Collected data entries
━━━
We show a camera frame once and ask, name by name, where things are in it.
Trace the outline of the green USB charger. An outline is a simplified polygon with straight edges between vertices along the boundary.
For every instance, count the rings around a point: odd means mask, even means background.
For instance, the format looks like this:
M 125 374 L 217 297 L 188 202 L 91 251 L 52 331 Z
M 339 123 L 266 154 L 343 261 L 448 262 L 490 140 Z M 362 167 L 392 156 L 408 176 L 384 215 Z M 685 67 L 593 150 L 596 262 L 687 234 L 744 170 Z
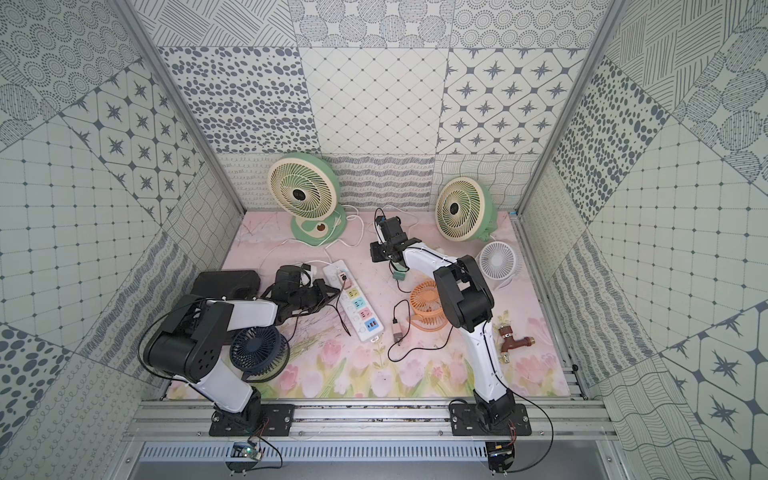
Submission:
M 397 264 L 391 264 L 390 268 L 391 268 L 392 277 L 397 282 L 401 282 L 401 281 L 404 281 L 406 279 L 406 275 L 407 275 L 407 271 L 406 270 L 403 270 L 403 269 L 399 268 Z

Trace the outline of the white power strip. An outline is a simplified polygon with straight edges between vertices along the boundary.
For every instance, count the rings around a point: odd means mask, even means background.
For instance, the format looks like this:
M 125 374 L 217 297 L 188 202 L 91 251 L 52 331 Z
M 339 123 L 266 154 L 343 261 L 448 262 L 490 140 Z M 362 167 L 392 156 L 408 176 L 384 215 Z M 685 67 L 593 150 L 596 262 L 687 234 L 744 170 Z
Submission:
M 337 277 L 340 271 L 348 275 L 352 283 L 350 287 L 341 288 Z M 340 305 L 359 340 L 371 343 L 378 341 L 384 332 L 384 325 L 345 262 L 338 260 L 325 265 L 322 272 L 327 283 L 341 291 Z

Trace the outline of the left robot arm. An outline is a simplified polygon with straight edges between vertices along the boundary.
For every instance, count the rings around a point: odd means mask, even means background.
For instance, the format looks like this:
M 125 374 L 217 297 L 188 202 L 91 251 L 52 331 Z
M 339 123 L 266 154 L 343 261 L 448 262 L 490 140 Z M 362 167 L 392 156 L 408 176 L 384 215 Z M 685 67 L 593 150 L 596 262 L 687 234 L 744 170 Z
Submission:
M 210 400 L 216 425 L 229 420 L 253 429 L 261 407 L 256 384 L 279 376 L 290 358 L 280 325 L 317 313 L 340 294 L 308 264 L 280 267 L 267 288 L 254 270 L 203 272 L 148 328 L 139 342 L 140 363 Z

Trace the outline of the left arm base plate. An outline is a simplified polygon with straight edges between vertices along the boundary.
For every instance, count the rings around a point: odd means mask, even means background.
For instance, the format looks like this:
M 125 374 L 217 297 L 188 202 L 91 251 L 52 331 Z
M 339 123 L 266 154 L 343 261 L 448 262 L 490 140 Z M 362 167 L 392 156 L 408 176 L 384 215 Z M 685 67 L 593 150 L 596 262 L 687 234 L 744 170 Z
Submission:
M 211 437 L 287 437 L 290 434 L 296 406 L 294 404 L 250 403 L 240 413 L 214 407 L 209 435 Z

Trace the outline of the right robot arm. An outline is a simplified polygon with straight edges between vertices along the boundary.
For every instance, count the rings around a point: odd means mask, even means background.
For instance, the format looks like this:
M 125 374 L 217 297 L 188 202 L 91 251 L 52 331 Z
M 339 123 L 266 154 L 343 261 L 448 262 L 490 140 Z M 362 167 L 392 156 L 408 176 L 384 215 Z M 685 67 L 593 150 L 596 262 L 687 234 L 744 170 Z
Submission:
M 516 402 L 514 393 L 501 379 L 498 355 L 491 351 L 495 300 L 475 258 L 452 257 L 408 237 L 397 216 L 378 214 L 373 224 L 378 238 L 370 244 L 373 262 L 399 264 L 434 280 L 444 315 L 466 344 L 474 374 L 478 420 L 487 429 L 507 420 Z

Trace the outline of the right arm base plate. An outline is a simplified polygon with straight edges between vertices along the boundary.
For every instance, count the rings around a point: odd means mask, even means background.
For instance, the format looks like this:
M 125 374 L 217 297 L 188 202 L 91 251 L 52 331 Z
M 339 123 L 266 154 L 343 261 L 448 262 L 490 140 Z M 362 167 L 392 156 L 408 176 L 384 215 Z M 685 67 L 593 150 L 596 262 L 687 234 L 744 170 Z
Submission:
M 497 436 L 510 438 L 531 436 L 532 427 L 526 408 L 516 404 L 511 410 L 491 414 L 476 404 L 451 402 L 448 405 L 451 432 L 457 437 Z

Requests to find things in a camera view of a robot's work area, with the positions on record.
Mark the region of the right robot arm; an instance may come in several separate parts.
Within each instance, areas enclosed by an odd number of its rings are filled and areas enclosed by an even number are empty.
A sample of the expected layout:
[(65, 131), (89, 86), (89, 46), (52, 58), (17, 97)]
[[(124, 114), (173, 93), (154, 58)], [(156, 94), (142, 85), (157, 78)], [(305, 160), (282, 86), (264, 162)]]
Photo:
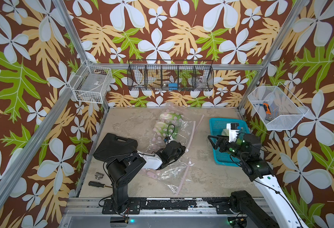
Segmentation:
[(231, 193), (232, 211), (247, 215), (258, 228), (307, 227), (285, 196), (271, 167), (260, 157), (262, 144), (259, 137), (243, 133), (238, 134), (236, 141), (223, 135), (210, 135), (208, 139), (215, 150), (239, 159), (240, 167), (259, 189), (274, 216), (269, 216), (246, 191)]

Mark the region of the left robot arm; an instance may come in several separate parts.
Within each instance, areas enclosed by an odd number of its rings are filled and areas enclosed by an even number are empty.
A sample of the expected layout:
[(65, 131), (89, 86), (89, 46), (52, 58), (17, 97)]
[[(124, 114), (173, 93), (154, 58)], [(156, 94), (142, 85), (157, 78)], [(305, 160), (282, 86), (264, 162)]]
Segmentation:
[(112, 183), (111, 208), (117, 214), (126, 212), (128, 184), (141, 169), (162, 170), (178, 161), (186, 151), (186, 147), (176, 141), (167, 143), (153, 154), (141, 153), (137, 147), (136, 140), (116, 137), (101, 149), (104, 153), (103, 167)]

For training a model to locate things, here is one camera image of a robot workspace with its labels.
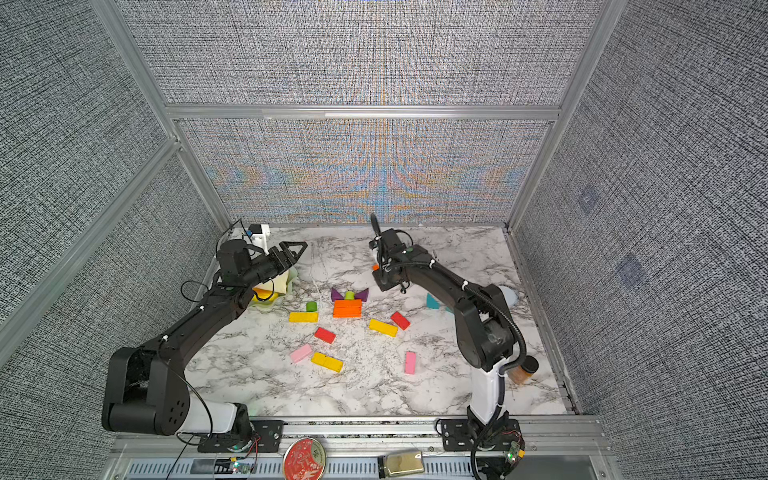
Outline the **red block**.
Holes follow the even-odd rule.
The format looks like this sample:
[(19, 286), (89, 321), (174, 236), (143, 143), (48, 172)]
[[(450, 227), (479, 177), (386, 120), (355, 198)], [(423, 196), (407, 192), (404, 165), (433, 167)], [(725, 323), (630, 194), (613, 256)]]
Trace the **red block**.
[(391, 315), (392, 322), (400, 329), (407, 330), (411, 326), (411, 322), (400, 312), (395, 312)]
[(322, 327), (318, 327), (314, 332), (314, 336), (328, 344), (333, 344), (336, 339), (336, 334)]

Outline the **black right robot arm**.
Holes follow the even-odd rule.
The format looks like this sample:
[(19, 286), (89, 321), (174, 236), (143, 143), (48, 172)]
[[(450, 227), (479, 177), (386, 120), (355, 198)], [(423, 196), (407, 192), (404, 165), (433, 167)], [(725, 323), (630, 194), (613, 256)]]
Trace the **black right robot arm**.
[(470, 282), (439, 263), (424, 247), (406, 244), (401, 229), (383, 230), (371, 216), (377, 269), (373, 278), (381, 291), (397, 287), (405, 293), (417, 285), (448, 307), (454, 315), (459, 351), (473, 368), (467, 408), (468, 433), (473, 444), (488, 449), (504, 421), (505, 378), (527, 356), (521, 329), (512, 319), (500, 287)]

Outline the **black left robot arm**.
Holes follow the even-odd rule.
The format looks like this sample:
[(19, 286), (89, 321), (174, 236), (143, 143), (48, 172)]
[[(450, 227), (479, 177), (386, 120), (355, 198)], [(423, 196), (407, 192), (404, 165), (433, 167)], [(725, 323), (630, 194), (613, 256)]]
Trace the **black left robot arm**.
[(284, 241), (268, 250), (242, 239), (222, 243), (216, 254), (219, 270), (197, 305), (157, 337), (111, 356), (104, 429), (163, 436), (232, 431), (235, 421), (217, 423), (212, 405), (190, 386), (184, 370), (216, 333), (246, 311), (253, 288), (287, 272), (307, 247), (304, 241)]

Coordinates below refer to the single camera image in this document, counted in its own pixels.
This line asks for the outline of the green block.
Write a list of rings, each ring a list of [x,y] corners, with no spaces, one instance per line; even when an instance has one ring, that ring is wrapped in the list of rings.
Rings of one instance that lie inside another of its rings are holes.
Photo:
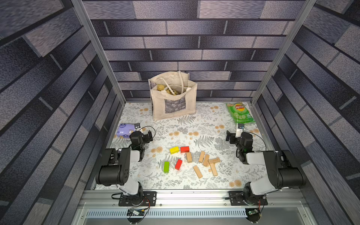
[[[169,173],[169,168],[170,168],[170,162],[168,162],[168,161],[164,162],[163,172]]]

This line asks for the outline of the yellow block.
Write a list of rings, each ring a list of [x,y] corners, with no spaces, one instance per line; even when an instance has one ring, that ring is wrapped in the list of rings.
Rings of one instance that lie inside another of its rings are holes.
[[[178,153],[180,151],[180,148],[178,146],[170,148],[170,154],[175,154]]]

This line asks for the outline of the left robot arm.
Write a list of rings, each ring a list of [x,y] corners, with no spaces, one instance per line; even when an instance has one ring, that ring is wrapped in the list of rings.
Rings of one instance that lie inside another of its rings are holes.
[[[126,148],[105,149],[95,175],[97,185],[109,187],[115,185],[123,195],[142,198],[141,184],[130,178],[130,164],[141,162],[145,155],[145,145],[153,141],[152,132],[147,134],[135,131],[130,135],[131,144]]]

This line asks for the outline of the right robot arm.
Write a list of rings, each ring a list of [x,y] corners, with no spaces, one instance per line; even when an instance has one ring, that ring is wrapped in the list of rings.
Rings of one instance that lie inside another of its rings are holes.
[[[229,193],[226,200],[231,205],[265,205],[269,193],[284,188],[297,188],[305,185],[306,178],[289,150],[253,151],[253,136],[249,132],[241,135],[226,132],[226,141],[237,148],[236,157],[245,165],[258,165],[266,168],[267,175],[247,182],[239,193]]]

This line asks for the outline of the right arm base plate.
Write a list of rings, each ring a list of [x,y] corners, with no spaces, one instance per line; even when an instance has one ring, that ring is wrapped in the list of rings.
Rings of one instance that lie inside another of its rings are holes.
[[[265,196],[252,196],[244,194],[242,191],[229,191],[231,206],[263,206],[268,205]]]

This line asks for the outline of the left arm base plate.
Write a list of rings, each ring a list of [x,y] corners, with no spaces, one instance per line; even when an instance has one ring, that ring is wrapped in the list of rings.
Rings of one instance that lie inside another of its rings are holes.
[[[119,199],[119,206],[135,207],[135,206],[155,206],[157,200],[156,191],[144,191],[142,196],[126,196],[122,195]]]
━━━
How many of the lines in these entries hold "things"? Report only the count.

:: Exercise answer ::
3